Return exactly and only these lines: the first of the listing through the one containing "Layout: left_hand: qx".

--- START ---

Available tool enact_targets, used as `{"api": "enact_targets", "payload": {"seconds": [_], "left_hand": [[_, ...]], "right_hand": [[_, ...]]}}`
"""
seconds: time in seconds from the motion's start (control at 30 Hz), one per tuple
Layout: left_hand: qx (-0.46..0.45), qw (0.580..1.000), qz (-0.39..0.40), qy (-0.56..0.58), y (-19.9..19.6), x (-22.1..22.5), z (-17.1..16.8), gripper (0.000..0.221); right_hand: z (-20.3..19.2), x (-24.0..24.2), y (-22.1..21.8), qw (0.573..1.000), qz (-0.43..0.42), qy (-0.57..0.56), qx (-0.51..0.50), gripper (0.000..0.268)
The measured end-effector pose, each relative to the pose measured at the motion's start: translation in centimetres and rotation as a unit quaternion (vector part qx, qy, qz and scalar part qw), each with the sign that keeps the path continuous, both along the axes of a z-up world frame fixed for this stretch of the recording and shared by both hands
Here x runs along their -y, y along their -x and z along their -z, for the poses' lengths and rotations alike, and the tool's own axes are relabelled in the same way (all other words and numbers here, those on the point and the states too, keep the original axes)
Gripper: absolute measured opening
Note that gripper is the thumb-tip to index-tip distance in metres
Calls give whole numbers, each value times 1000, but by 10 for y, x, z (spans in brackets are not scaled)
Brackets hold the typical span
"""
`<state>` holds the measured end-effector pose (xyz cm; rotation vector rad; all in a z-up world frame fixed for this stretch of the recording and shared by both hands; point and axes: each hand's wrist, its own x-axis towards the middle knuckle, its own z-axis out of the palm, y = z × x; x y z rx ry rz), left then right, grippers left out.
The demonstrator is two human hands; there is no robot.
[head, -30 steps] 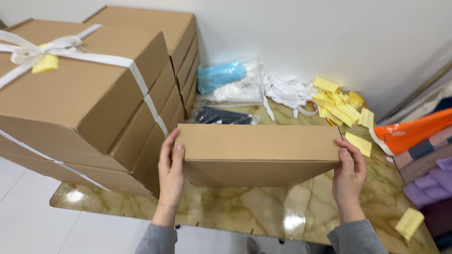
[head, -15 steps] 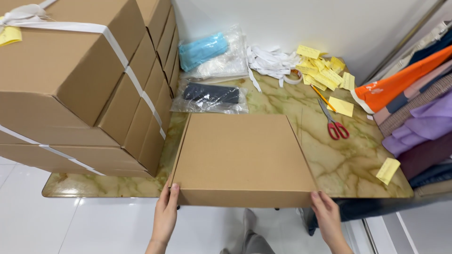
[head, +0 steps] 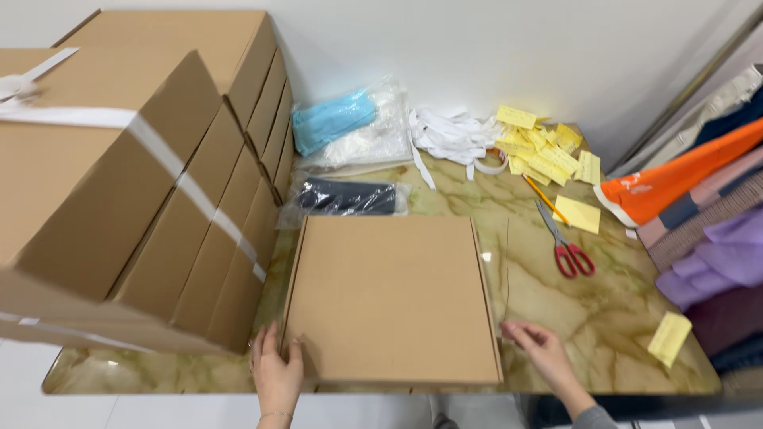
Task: The person writes on a yellow sticky note attached to a cardboard box using a pencil, then places the box on a stack. They pick up another box, wrap it with a white ribbon, and tie a bow on top.
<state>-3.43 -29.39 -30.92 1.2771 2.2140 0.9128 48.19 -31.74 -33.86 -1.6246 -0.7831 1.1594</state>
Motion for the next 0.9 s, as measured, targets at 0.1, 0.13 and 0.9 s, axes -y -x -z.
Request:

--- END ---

#### SOLUTION TO THIS EXERCISE
Available tool enact_targets, used as `{"api": "enact_targets", "payload": {"seconds": [_], "left_hand": [[_, ...]], "right_hand": [[_, ...]]}}`
"""
seconds: time in seconds from the motion's start (control at 30 Hz), one per tuple
Layout: left_hand: qx (-0.46..0.45), qw (0.580..1.000), qz (-0.39..0.40), qy (-0.56..0.58), y (-19.9..19.6), x (-22.1..22.5), z (-17.1..16.8), gripper (0.000..0.221); right_hand: z (-20.3..19.2), x (-24.0..24.2), y (-22.1..21.8), qw (0.573..1.000), qz (-0.43..0.42), qy (-0.57..0.56), qx (-0.51..0.50), gripper (0.000..0.268)

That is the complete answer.